Надо продержаться совсем чуть-чуть. Минуту. Всего минуту. Потом ещё одну.
И ещё минуту.
Во рту пересохло, язык прилип к нёбу.
Ещё километр.
В глазах стоял песок, сила тяжести, по ощущениям, увеличилась вдвое.
Ещё минутка…
Пот градом стекал у меня по лицу, щипал глаза. Ещё глоток из фляжки… Уже не помогает. Такое ощущение, что я надсадился, выжигая энергоканалы и сам источник. Я уже не понимал, на чём я держусь. На упрямстве? На силе воли?
Я впал в какое-то подобие транса. Всё, что я видел — это хворост и кромка леса.
А просека тянулась и тянулась, словно не имея конца. Хворост стал реже — видимо, заканчивались участки, где велась активная вырубка. Но то, что оставалось, приходилось сгребать в отвал особенно тщательно. Пропущенный участок мог оставить брешь в огненной линии.
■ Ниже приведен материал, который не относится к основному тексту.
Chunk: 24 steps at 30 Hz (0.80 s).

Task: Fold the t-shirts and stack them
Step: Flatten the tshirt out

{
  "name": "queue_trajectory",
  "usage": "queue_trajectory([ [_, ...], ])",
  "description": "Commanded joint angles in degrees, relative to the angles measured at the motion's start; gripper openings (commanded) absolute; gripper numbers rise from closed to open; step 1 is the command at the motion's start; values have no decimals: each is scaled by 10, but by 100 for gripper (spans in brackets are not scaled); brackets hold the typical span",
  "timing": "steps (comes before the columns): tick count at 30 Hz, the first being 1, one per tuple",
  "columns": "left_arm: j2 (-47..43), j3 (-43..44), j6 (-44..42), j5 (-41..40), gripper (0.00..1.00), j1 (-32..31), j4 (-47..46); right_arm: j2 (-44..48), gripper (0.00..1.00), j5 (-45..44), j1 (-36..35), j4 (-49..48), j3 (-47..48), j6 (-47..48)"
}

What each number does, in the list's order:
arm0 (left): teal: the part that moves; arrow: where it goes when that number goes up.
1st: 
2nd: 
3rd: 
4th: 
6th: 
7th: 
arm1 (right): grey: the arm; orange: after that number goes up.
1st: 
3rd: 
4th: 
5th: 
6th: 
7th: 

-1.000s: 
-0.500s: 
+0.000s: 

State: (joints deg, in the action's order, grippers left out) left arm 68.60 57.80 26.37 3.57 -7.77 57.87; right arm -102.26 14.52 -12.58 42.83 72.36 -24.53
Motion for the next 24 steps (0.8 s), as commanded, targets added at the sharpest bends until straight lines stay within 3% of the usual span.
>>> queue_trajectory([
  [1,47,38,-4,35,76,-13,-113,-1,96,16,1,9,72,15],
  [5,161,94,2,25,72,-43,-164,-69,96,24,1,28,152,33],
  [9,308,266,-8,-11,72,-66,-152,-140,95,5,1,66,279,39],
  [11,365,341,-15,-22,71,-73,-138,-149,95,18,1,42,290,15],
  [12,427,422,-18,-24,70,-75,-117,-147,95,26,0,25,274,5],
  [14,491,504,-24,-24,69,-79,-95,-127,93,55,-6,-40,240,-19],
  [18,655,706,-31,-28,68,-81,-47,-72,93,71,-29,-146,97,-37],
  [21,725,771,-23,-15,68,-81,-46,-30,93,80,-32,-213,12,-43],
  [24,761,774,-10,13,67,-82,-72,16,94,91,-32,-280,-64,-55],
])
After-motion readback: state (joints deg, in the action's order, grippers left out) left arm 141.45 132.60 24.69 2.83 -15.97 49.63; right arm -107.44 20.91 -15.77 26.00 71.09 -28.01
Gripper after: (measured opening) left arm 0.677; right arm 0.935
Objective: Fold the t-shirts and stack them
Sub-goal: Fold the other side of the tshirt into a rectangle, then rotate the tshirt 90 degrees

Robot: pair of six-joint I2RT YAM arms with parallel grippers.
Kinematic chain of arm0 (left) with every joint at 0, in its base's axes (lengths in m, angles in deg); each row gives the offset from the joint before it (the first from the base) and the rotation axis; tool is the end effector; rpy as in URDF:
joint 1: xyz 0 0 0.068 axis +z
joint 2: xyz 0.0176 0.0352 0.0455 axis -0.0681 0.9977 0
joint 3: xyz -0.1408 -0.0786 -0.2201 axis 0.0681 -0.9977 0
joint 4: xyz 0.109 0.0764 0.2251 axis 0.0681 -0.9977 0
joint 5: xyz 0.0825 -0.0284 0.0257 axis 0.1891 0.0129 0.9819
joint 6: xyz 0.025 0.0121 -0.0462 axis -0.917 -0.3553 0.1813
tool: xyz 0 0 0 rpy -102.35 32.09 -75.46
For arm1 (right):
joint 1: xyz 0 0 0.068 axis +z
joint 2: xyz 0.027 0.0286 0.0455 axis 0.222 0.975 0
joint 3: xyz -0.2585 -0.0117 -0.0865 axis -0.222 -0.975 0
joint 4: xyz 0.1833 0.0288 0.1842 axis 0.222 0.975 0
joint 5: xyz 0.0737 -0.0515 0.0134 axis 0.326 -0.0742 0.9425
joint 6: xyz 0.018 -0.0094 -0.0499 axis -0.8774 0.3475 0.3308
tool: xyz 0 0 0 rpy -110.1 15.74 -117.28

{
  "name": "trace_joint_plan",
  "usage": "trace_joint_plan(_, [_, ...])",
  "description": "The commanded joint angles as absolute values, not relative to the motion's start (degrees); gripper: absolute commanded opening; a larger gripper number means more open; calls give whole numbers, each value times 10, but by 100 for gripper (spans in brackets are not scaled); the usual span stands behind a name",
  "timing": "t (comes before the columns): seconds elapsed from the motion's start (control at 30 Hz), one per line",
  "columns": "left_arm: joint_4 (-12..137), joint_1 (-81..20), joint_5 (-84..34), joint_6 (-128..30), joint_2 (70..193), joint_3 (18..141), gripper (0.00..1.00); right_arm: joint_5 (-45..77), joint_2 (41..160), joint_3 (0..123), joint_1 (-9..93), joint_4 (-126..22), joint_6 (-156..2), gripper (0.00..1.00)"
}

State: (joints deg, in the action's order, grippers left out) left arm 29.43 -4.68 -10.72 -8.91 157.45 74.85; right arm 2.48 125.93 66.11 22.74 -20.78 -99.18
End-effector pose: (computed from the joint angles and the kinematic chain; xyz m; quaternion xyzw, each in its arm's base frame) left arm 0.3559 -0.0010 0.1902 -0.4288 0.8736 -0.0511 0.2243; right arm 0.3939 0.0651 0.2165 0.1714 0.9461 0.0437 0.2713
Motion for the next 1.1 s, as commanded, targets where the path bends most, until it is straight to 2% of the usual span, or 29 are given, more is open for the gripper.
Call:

За спиной, в паре сотен метров, полыхал наш отжиг, постоянно напоминая о себе рёвом пламени. Иногда порывы ветра доносили запах горелого дерева, копоть, едкую гарь.
Ещё сто метров. Ещё вод до того пенька…
Я работал на автопилоте. Глаза видели просеку, мозг посылал команду, телекинез срабатывал. Но сознание словно отключилось, ушло куда-то внутрь. Осталось только: сгреби, сгреби, сгреби.
Катя молчала, как будто чувствуя моё состояние. Хорошая девочка. Понимает, когда надо просто помолчать и не мешать.
— Всё, — прохрипел из рации усталый голос Михалыча.
Я встряхнул головой, выходя из транса:
— Что всё?
— Мы свою работу сделали. Двенадцать километров отожгли, фронт перекрыли. Да и бензин закончился.
Двенадцать километров. Только теперь до меня дошёл масштаб того, что мы проделали. Двенадцать километров огненной полосы. Против природной стихии.
— Хворост больше можно не сгребать? — спросил я, с трудом шевеля языком.
— Раздвинь только чуток, чтобы проехать. И давайте где-нибудь остановимся отдохнуть, желательно повыше. Хочу посмотреть, что из нашей затеи выйдет. Да и не каждый день такое увидишь!
Внезапная, оглушающая тишина. Я перестал напрягать телекинез, и сразу почувствовал, как меня накрыла волна усталости. Руки отяжелели, веки слипались. В висках больше не пульсировала боль — там была просто пустота.